| Exercise objective |
Pictures stay out. Everything else in the entries is copied exactly.

| Provided data |

== Segment start ==

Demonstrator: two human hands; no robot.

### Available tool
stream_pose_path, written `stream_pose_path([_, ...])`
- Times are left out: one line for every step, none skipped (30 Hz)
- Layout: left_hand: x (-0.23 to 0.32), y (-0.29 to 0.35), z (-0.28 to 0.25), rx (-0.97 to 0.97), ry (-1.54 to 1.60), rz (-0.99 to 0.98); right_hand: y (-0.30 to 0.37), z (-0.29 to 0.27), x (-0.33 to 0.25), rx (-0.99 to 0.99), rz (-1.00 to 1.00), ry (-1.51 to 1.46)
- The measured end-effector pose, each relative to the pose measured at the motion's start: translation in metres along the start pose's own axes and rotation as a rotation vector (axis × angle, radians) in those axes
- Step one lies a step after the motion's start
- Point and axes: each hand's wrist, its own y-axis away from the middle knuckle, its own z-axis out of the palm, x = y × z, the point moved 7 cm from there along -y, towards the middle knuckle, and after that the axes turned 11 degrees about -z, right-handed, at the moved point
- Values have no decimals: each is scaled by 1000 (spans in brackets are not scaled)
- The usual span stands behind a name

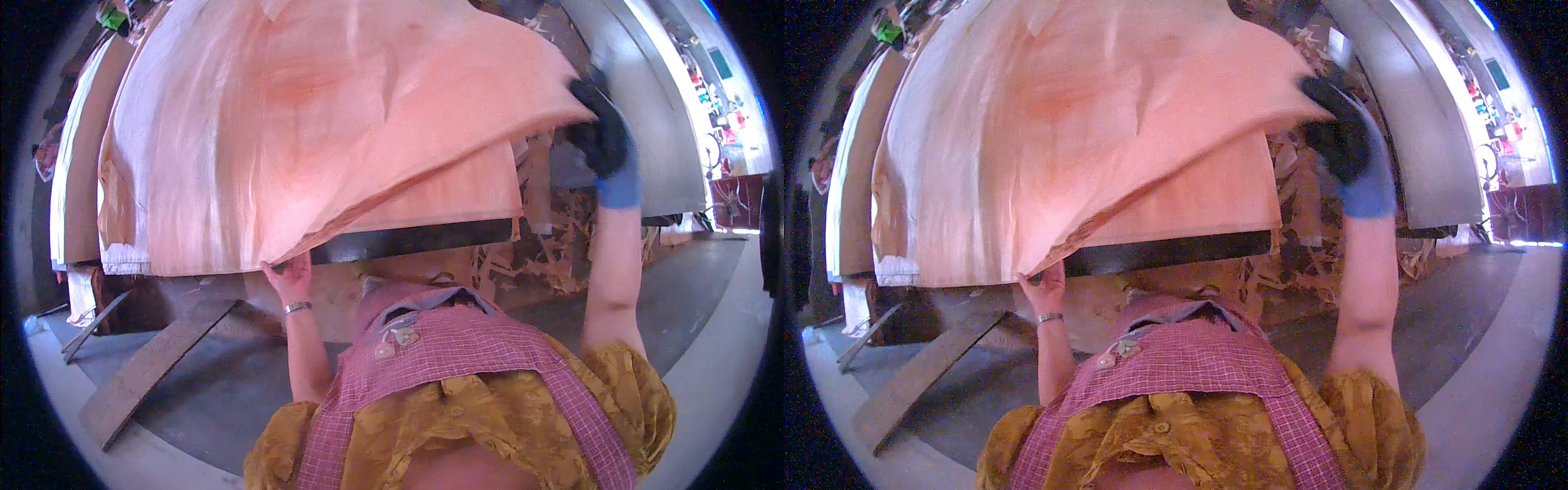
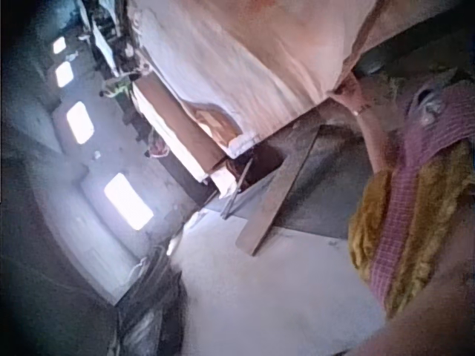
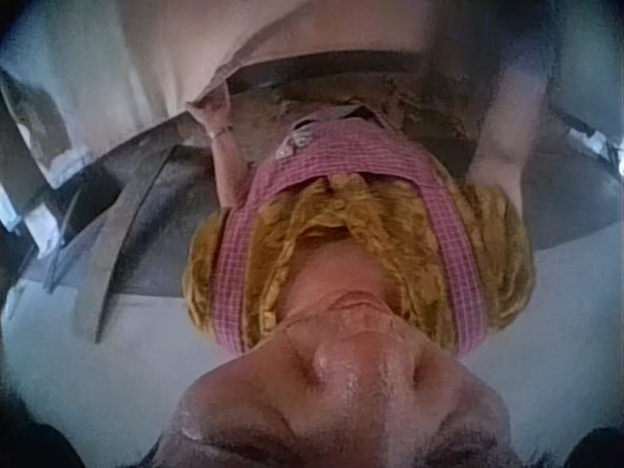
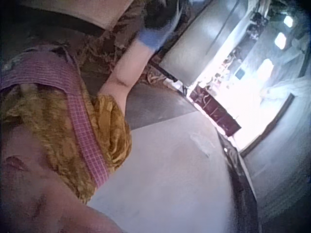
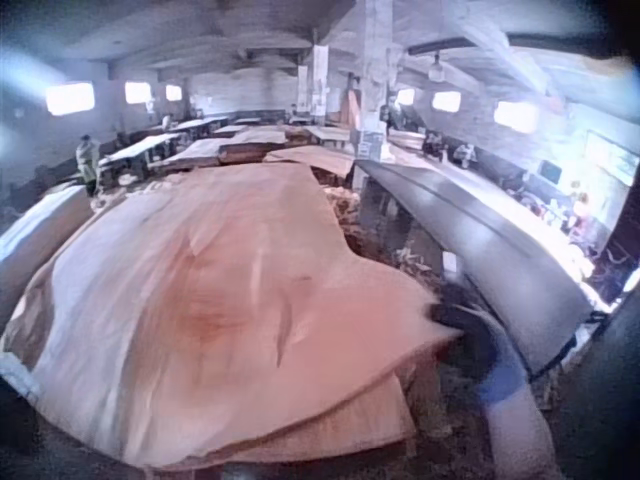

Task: The person applies adhesive strips to tears in large wood veneer sheets using a small blade to trim the tape and smooths the surface by hand.

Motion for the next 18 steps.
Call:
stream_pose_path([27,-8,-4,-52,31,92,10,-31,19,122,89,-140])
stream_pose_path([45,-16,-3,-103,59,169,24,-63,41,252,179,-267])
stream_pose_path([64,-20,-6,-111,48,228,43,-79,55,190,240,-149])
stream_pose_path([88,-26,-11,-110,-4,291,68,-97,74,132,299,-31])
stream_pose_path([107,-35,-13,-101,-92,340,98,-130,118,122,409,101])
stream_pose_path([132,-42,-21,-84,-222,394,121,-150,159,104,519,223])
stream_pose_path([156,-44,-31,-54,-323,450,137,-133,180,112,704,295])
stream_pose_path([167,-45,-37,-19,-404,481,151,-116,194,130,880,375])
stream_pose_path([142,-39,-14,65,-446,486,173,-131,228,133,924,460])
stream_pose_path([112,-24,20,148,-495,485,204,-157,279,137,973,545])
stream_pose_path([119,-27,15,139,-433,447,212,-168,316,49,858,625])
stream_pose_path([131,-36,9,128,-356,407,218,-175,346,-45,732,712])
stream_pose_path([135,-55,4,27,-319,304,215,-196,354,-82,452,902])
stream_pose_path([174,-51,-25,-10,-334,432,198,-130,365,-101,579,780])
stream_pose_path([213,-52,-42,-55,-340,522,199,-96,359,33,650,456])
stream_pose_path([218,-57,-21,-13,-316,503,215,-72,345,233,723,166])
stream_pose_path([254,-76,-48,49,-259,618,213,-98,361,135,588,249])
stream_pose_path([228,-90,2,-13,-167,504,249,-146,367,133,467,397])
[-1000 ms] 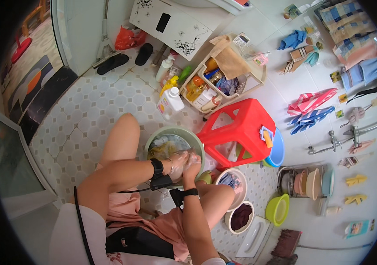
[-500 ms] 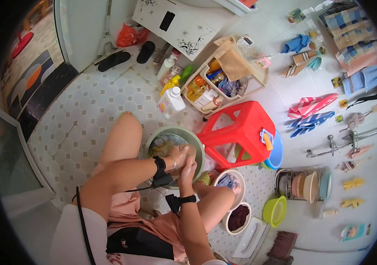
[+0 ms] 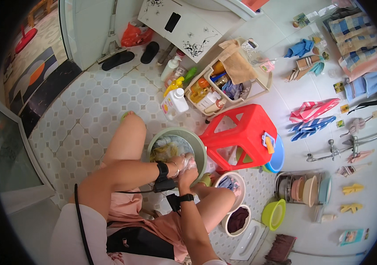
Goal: The person sits on the bathroom floor and hand-washes clothes in a green basin filled with soapy water. They repeatedly rub, squeeze, and rinse the garments, then wring them out and place them into a nearby white basin.
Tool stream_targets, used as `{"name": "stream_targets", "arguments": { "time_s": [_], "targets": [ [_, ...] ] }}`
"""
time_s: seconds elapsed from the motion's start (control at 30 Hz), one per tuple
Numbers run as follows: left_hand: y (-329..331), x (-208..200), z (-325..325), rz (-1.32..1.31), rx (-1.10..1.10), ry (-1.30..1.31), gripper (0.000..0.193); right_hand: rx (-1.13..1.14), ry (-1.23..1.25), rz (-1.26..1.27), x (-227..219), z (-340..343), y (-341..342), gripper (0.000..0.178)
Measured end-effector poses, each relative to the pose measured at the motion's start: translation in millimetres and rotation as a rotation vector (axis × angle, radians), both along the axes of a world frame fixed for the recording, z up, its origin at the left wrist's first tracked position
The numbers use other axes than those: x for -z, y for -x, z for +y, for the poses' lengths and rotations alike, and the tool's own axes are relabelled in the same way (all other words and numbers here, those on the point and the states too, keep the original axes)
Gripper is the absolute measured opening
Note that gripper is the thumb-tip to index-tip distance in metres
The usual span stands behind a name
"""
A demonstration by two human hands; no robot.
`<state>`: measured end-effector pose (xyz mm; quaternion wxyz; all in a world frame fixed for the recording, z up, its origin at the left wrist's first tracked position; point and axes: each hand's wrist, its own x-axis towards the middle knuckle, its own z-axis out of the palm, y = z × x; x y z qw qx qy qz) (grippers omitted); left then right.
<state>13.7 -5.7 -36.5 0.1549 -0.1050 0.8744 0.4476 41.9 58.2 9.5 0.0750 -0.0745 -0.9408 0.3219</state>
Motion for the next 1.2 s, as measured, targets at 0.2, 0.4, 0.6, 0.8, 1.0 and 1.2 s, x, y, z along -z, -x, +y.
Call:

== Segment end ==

| Expected answer |
Demonstrator: two human hands; no robot.

### Available tool
stream_pose_path, written `stream_pose_path([_, ...])`
- Times are left out: one line for every step, none skipped (30 Hz)
- Layout: left_hand: x (-0.23 to 0.32), y (-0.29 to 0.35), z (-0.28 to 0.25), rx (-0.97 to 0.97), ry (-1.54 to 1.60), rz (-0.99 to 0.98); right_hand: y (-0.30 to 0.37), z (-0.29 to 0.27), x (-0.33 to 0.25), rx (-0.99 to 0.99), rz (-1.00 to 1.00), ry (-1.51 to 1.46)
- The measured end-effector pose, each relative to the pose measured at the motion's start: translation in metres along the start pose's own axes and rotation as a rotation vector (axis × angle, radians) in those axes
- Step one lies a step after the motion's start
- Point and axes: each hand's wrist, its own y-axis away from the middle knuckle, its own z-axis out of the palm, x = y × z, the point moved 7 cm from there along -y, towards the middle knuckle, and after that the axes turned 11 degrees about -z, right-handed, at the moved point
- Values have no decimals: each is scaled by 1000 (spans in brackets are not scaled)
- The usual span stands behind a name


Task: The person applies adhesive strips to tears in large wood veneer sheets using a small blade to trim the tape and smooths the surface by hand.

Motion for the next 18 steps.
Call:
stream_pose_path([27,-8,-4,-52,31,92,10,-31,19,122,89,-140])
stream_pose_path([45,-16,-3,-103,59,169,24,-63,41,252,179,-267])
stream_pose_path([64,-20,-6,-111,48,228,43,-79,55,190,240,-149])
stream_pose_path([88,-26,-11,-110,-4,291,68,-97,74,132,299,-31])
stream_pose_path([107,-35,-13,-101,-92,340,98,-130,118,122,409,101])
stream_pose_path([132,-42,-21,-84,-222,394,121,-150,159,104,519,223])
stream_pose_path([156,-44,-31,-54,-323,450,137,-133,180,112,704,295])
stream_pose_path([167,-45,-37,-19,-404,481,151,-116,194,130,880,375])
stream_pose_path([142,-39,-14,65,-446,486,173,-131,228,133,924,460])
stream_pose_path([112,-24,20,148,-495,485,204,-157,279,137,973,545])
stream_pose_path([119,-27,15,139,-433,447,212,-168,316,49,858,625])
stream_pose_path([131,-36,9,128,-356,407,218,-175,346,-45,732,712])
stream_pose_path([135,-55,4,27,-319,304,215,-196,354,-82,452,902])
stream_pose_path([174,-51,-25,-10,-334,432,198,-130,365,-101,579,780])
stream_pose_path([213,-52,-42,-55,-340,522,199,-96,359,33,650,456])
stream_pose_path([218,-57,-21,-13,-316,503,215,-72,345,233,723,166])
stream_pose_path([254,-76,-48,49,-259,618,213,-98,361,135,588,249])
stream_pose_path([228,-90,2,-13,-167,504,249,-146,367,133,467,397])
[-1000 ms] 
[-500 ms] 
[+0 ms] 
Goal: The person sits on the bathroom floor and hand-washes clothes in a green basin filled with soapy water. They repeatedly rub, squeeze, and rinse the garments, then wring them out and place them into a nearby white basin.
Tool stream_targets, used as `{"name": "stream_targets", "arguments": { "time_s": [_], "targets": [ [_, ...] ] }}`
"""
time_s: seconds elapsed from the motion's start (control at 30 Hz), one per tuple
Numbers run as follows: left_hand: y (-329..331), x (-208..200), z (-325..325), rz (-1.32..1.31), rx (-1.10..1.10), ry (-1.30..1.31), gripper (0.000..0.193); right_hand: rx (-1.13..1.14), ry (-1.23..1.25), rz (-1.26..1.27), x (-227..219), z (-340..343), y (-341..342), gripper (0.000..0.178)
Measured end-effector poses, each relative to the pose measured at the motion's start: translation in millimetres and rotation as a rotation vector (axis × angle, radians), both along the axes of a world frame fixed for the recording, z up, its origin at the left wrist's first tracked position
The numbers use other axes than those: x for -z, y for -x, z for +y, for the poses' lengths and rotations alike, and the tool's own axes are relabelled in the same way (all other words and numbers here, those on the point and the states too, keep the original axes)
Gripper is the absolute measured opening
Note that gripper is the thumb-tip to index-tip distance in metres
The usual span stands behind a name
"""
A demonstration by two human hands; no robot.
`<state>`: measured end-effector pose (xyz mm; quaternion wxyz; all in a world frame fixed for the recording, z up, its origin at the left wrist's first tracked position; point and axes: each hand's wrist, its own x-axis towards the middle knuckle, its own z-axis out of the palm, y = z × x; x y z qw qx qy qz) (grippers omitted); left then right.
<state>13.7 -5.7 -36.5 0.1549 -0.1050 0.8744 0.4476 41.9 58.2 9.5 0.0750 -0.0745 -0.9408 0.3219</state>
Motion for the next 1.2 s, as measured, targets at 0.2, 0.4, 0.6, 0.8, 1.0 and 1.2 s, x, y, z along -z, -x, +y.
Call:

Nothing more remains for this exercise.